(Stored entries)
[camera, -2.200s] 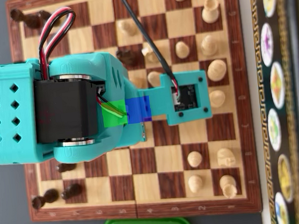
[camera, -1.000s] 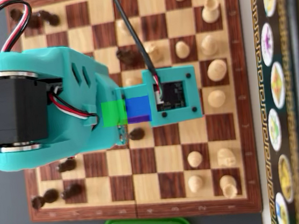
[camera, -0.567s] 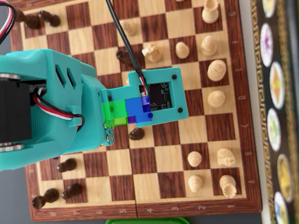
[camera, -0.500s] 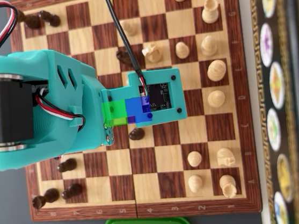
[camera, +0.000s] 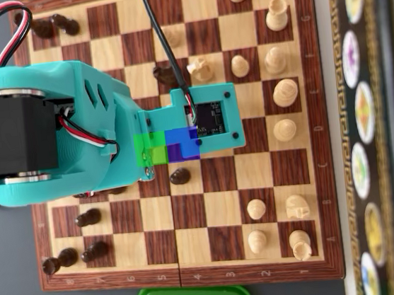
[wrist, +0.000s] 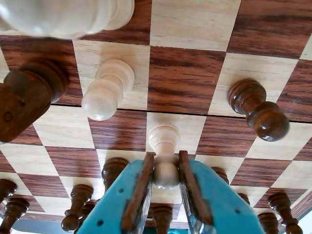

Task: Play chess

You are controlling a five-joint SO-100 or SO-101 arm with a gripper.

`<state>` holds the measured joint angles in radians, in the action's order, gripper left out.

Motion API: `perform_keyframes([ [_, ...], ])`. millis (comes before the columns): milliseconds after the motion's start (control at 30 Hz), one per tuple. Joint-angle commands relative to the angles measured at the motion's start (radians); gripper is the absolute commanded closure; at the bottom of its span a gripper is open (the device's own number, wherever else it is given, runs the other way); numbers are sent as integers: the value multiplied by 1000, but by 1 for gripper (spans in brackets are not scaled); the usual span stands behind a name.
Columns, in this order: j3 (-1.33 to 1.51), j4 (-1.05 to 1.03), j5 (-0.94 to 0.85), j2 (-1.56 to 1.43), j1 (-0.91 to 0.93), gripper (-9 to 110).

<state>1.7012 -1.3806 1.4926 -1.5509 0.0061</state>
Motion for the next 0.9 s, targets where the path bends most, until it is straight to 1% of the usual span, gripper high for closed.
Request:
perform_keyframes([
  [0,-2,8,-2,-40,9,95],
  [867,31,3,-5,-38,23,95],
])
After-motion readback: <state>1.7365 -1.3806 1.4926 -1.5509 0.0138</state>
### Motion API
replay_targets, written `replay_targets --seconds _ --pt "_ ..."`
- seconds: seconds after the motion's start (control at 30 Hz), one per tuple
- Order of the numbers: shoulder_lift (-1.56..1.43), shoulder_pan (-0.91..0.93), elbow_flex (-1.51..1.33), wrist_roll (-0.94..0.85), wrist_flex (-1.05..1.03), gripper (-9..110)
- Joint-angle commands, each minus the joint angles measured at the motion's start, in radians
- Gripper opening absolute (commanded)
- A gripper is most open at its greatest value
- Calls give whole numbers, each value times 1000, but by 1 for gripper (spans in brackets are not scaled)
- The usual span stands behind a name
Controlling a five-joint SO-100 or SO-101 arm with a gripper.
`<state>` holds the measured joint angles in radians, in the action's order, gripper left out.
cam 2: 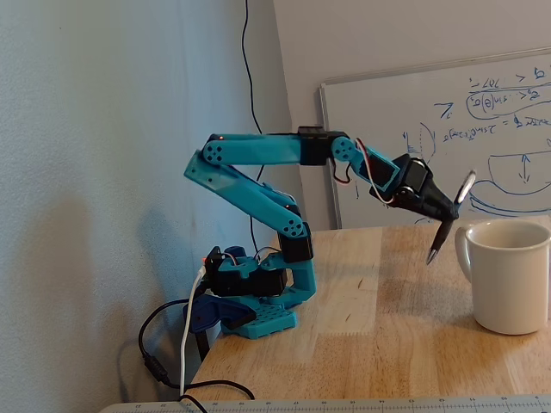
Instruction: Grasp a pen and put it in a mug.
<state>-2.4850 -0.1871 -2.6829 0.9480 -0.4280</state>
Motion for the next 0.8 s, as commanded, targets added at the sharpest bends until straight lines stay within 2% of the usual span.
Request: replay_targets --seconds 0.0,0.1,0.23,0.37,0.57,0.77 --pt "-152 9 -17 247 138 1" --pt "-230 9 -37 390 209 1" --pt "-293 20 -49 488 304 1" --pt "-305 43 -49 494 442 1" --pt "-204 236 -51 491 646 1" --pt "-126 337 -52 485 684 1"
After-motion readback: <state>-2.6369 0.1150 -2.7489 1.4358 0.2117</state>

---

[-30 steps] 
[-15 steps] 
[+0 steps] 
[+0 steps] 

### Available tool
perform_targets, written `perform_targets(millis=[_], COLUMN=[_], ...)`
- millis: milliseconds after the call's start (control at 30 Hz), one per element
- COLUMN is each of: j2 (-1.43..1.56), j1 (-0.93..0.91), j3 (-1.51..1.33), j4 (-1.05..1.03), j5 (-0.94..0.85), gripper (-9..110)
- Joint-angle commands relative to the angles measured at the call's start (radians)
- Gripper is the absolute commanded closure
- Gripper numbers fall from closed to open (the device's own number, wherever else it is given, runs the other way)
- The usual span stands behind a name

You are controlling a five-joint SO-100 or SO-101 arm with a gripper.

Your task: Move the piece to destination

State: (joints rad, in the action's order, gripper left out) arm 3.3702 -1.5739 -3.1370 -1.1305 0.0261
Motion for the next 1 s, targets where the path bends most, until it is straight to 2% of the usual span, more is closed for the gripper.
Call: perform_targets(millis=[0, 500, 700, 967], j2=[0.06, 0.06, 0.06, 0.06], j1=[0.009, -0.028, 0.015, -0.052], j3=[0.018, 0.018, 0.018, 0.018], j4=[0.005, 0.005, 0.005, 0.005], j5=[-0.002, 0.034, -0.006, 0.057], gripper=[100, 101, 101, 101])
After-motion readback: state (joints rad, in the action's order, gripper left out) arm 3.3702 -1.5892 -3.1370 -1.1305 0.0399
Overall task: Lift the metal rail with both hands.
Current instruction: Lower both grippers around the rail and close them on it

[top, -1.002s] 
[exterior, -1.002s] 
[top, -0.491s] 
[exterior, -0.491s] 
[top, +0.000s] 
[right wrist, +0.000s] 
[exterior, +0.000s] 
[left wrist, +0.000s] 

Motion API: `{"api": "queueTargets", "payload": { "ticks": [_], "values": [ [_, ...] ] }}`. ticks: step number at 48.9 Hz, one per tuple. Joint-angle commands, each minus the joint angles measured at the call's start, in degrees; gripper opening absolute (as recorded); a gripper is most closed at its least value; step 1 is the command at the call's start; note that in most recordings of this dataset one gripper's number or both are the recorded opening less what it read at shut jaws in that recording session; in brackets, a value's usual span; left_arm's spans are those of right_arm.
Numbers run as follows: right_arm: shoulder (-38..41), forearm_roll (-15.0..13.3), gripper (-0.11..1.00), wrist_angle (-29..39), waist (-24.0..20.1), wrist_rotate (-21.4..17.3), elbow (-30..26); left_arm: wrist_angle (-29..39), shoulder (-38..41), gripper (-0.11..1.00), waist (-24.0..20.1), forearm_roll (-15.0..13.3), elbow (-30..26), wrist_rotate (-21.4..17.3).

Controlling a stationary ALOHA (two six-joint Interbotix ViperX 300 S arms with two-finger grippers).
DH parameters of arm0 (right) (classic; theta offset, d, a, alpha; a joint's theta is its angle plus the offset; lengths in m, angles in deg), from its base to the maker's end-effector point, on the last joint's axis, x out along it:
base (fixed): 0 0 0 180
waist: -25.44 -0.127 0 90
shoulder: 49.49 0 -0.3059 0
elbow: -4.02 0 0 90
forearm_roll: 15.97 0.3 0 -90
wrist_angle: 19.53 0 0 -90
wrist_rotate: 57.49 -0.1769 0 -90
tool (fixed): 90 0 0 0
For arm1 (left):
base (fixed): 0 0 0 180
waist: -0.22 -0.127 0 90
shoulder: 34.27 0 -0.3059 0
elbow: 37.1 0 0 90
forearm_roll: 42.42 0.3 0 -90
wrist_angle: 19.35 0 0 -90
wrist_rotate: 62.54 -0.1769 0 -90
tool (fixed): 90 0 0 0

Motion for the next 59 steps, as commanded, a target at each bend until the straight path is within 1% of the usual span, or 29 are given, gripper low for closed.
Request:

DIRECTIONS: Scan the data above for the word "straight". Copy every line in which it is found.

COMPLETED TASK:
Motion for the next 0.9 s, targets where the path bends most, until it is straight to 1% of the usual span, gripper high for closed.
Motion for the next 0.8 s, as commanded, targets added at the sharpest bends until straight lines stay within 2% of the usual span.
Motion for the next 1 s, targets where the path bends most, until it is straight to 2% of the usual span, more is closed for the gripper.
Motion for the next 59 steps, as commanded, a target at each bend until the straight path is within 1% of the usual span, or 29 are given, gripper low for closed.

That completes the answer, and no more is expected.